Por qué mira ese cuadro así, me preguntaba. La observaba en
cada movimiento desde el centro de la sala y me iba hechizando, una atracción
que hacía brincos en mi corazón. Esperaba el momento en que sus ojos se comprometieran
con los míos pero las horas pasaban. Sí, las horas. Y seguía con ese
ensimismamiento, como encantada por una fuerza superior que le hacía fiel
reflejo de esa obra. Qué tendría de especial. Yo no veía nada pero ella
anonadada se empeñaba en seguir mirándolo. Una obra de mucho color, de figuras
abstractas. Intenté acercarme, ponerme tras su espalda a ver si percibía mi
aliento. Nada.
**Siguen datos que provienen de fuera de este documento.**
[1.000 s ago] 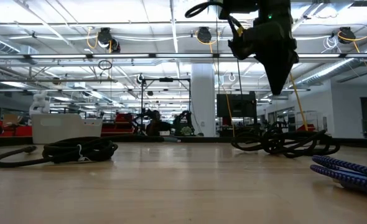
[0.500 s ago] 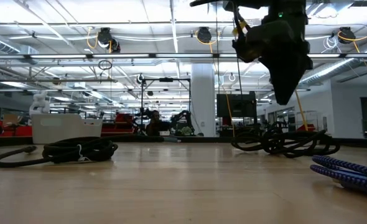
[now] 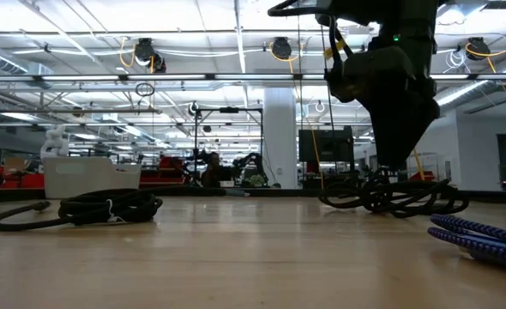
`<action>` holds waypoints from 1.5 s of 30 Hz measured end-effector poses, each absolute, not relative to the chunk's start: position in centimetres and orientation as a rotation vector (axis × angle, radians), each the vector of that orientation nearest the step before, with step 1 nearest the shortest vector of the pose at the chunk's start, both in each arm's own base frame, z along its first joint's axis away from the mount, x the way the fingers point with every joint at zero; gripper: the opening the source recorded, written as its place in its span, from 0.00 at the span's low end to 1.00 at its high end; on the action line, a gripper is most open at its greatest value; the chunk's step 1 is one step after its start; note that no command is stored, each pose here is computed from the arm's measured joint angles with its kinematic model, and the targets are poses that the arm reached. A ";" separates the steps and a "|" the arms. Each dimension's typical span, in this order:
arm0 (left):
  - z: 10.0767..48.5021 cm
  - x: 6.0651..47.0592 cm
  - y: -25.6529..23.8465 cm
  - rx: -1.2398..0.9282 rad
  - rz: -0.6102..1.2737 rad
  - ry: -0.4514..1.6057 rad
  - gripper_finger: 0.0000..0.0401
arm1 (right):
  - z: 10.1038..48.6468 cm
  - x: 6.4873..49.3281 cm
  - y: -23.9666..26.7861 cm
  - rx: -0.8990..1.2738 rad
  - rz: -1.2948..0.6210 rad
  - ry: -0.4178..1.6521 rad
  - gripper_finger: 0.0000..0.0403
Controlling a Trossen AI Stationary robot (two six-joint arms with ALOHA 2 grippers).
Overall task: Pick and place USB-C Cables
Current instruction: Put the right black charger cable into the gray bin
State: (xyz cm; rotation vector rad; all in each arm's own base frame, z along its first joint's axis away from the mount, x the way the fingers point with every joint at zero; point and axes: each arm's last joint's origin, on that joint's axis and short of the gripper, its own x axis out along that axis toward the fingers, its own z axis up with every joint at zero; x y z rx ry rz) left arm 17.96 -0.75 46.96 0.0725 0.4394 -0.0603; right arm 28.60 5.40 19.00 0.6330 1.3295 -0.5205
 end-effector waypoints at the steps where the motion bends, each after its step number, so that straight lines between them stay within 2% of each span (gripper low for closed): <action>1: 46.9 18.0 -0.8 0.072 -0.060 0.443 0.08 | 18.9 28.6 5.5 0.631 -0.513 1.325 0.43; 12: 46.5 19.1 -0.8 0.090 -0.065 0.466 0.08 | 18.9 28.6 6.6 0.621 -0.512 1.290 0.45; 34: 46.3 19.6 -0.8 0.090 -0.066 0.477 0.08 | 16.4 27.8 6.4 0.618 -0.487 1.280 0.45; 45: 46.3 19.6 -0.8 0.086 -0.065 0.476 0.08 | 16.4 27.8 6.4 0.621 -0.491 1.280 0.28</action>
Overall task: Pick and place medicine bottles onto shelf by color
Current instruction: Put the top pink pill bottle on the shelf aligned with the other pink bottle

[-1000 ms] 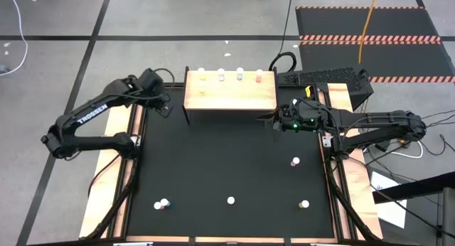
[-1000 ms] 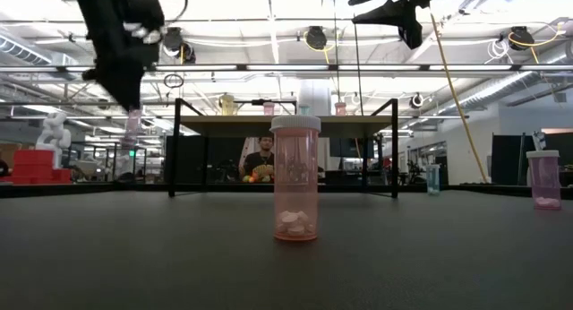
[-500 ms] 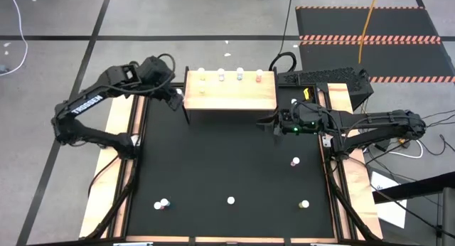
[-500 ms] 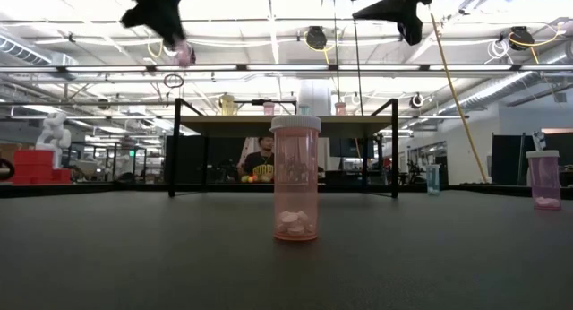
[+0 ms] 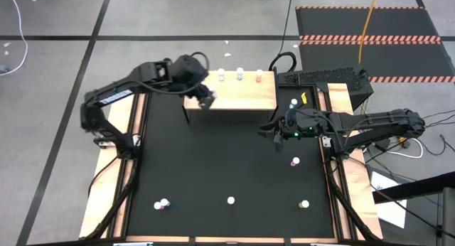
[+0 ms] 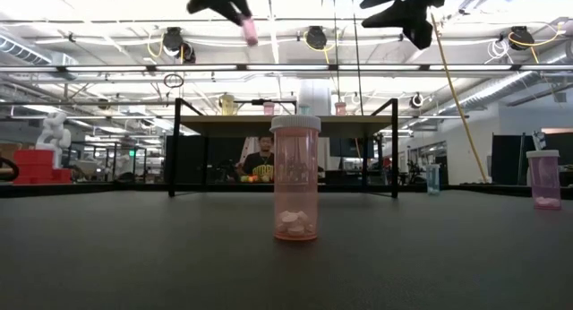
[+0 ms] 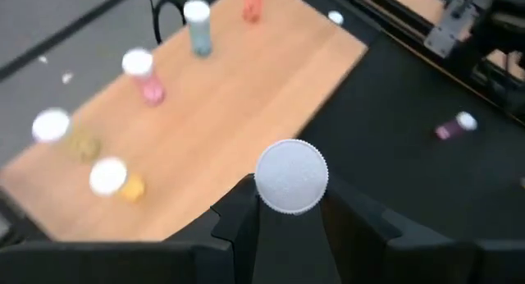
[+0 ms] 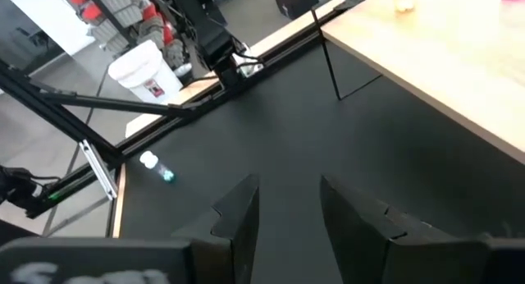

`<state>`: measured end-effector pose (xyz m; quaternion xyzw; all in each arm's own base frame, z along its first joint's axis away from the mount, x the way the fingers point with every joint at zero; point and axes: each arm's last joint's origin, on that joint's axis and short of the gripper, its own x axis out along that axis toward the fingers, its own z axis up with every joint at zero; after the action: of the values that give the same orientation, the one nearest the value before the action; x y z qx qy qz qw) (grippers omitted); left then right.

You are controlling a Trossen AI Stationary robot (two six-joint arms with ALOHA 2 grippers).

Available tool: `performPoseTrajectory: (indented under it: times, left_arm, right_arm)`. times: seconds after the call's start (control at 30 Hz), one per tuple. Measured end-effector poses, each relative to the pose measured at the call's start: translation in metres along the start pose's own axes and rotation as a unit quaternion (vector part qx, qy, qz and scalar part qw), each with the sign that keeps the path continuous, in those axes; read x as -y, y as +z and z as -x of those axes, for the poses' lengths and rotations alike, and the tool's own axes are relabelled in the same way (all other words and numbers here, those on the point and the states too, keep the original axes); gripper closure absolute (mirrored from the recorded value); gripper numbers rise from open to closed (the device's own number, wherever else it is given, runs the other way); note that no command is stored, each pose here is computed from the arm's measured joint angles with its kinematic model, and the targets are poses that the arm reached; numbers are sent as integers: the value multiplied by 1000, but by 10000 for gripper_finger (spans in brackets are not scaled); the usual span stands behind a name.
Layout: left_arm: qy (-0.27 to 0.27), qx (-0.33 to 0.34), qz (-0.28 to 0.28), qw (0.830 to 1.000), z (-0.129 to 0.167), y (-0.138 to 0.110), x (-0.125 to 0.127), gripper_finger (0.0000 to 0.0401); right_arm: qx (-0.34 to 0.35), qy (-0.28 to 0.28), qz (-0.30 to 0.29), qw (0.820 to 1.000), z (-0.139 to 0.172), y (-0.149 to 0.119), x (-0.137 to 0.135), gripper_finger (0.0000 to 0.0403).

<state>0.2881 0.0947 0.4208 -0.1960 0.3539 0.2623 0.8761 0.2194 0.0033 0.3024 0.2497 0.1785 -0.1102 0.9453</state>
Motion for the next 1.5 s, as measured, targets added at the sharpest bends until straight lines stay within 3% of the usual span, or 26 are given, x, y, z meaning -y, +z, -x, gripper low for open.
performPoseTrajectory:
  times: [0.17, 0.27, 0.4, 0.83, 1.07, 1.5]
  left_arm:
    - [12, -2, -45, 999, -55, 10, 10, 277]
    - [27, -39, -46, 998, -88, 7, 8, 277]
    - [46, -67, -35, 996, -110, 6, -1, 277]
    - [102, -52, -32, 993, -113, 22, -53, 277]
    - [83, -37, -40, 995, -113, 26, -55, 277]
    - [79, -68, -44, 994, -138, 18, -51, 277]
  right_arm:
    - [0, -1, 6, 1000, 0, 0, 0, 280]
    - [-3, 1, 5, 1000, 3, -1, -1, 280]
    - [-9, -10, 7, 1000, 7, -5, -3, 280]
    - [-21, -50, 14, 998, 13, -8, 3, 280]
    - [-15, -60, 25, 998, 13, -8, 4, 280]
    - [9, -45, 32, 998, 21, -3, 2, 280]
Ella seguía y seguía en el esplendor de esa obra. Sin más, comenzó
a desnudarse. Sí, a desnudarse en aquella sala vacía y fría sin dejar de
mirarlo. Se aproximo a él e hizo un amago de abrazarlo. Yo detrás mirando cada
paso, cada movimiento de ella. Nadie la corregía, la detenía. La nada recorría
aquella sala. No sé como su cuerpo se fue tatuando de aquellas imágenes. Ella
igual que el cuadro. El cuadro igual que ella. Se viró y me miró. Como diciendo
aquí estoy, esto soy. No la comprendía. No entendía el significado. Pero sus
ojos…Ah sus ojos me miraron. Ahí estaba su alma, su esencia. Me dio un beso. Un
beso que colmó mis deseos. Se agarró de mi mano y me dijo, ya nos podemos ir.